今日の試合に人一倍強い思いで臨んでいたのであろう鈴木選手。古巣対決、相手のエース川又選手は同期入団の親友、そして前節のミスを得点で取り返すとばかりに、前半から果敢にゴール前に上がっていく。そして本業の守備では何度もエアバトルを繰り広げて、無失点に抑えます。そして決勝ゴールの場面、田中選手のフリーキックがガシッと乾いた音とともに跳ね返ると、猛然と敵を振り切りトラップしてシュート!決してクリーンヒットではありませんでしたが、大輔の気魄に押されたボールはクロスバーに当たり、そして相手DFに当たりながらゴールに吸い込まれていきました。
5連戦で4勝。うち2試合が完封勝利です。「得点よりもゼロで抑えて勝利できたことが嬉しい」とDFの選手らしいコメントを。そして移籍して1年3ヶ月「やっとここでしゃべることができました(笑)」とメガホンをもって初の"レッツゴー柏"の音頭を満面の笑顔で取りました!
12日にはいよいよワールドカップ日本代表選手が発表されますがこれ以上ない最後のアピールになったのではないでしょうか。
今日のスタジアムに掲げられた「柏の育成、俺たちの宝」の横断幕。2012年9月の天皇杯2回戦で掲げられたものが再び日立台に登場。昨日登録が完了したU-18の大島、中山選手もベンチ入りし、18人中10人がアカデミー出身選手。とはいえ、内情はケガ人続出で苦しかったのも事実。スタメンにJ1デビューとなる小林選手が起用されました。
その小林選手、「3日前から緊張していた」とは思えないほど堂々としたデビュー戦になりました。「最初のプレーがうまくいった。いいパスが出せた」。攻撃では得意の前に前へという意識が高いプレーを披露。守備ではガツガツと激しくチェイスし、ボールを奪う。あるいは機を見て放つスルーパス。しだいに彼のプレーにスタジアムが熱い視線を送り続けるようになります。
後半15分にゴール前までドリブルで持ち上がって自ら放ったシュート。「もう少し右を狙っていた。決めたかった!」キーパーの正面を突き惜しくも決まらず。後半40分に交代する際は、レイソルサポーターから惜しみのない暖かい声援がかけられました。
ネルシーニョ監督も「今夜試合を見た人にわざわざ説明をする必要はないでしょう(笑)。自信あふれるプレーで物怖じすることなく自分の持っているものを出してくれた」と手放しで高評価。私は会見の司会をしていたのですが、彼に関する質問が来たときに監督が満面の笑顔だったのが、今日一番印象に残りました。
そして小林選手は続けてデビュー戦をもうひとつ。スカパー!マッチデーハイライトにも出演「え、本当に生放送ですか?」とビックリしていましたが、こちらのデビューも無事に果たして初物づくしの一日が終わったのでした。

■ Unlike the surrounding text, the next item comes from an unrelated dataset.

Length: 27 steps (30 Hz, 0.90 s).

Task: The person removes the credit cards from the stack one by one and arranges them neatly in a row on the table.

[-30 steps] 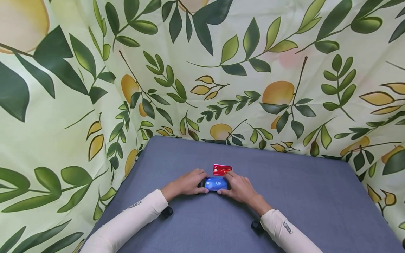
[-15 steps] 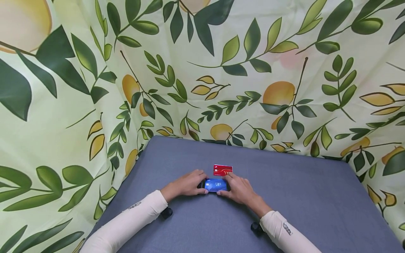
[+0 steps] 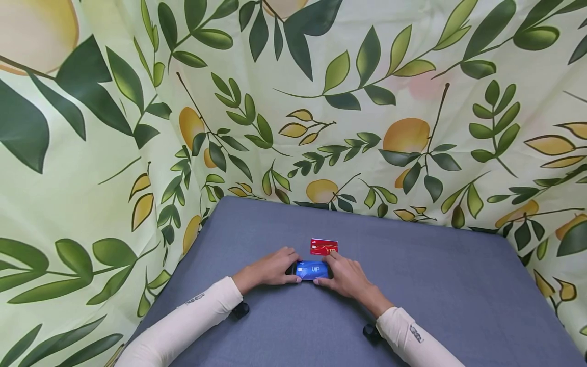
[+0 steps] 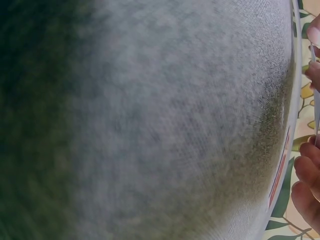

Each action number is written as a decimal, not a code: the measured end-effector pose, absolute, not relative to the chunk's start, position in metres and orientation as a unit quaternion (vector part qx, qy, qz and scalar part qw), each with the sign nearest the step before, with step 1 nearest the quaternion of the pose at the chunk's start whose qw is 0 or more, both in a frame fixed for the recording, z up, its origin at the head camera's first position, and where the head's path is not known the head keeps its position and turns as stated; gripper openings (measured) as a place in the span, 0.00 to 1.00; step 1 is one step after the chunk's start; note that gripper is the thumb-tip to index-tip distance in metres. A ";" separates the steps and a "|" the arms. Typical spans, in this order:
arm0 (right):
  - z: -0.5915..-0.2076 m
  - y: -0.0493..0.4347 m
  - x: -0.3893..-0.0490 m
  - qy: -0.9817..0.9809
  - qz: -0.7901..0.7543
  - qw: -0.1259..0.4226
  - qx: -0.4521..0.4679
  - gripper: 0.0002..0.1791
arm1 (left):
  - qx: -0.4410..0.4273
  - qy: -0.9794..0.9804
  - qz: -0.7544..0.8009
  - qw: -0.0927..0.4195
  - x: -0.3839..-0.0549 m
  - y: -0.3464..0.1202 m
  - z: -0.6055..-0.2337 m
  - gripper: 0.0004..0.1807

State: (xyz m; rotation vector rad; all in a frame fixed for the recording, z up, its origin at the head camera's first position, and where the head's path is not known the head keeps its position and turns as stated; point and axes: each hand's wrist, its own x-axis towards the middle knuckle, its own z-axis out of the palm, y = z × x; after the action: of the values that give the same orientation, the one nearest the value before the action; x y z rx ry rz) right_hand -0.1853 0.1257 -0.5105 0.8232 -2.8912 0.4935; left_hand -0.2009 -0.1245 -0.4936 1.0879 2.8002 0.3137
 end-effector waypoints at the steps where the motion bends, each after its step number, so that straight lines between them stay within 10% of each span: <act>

今節唯一のナイトゲーム、キックオフ前1時間に他会場の試合は終了。この試合が勝つか負けるかで大きな違いとなることを知って臨むとあって、練習の時からスタンド全体から応援しようという熱が伝わりました。小林選手も「一番最初にコールをしてもらってうれしかった。その時の今日はいつもと違うぞって思いました」皆さんのパワーが集まり選手を後押しする応援。総立ちのお出迎えに、跳ね続ける黄色い一団はキックオフと同時にさらにパワーアップ、ゴール裏の1階席も2階席の端までが揺れ続くのは圧巻でした。苦しい連戦を乗り越えて、中断まであと1試合です。連勝で終わるためにも引き続き応援をよろしくお願いします!
最後に、明日また日立柏総合グラウンド・人工芝で13時から「高円宮プレミアリーグ第5節 柏レイソルU-18対三菱養和ユース戦」が開催されます。今日メンバー入りした大島、中山選手をはじめ、2種登録された選手たちも2試合ぶりに揃っての試合となります。ここが「宝のありか」です。お時間がございましたらぜひ応援にお越しください。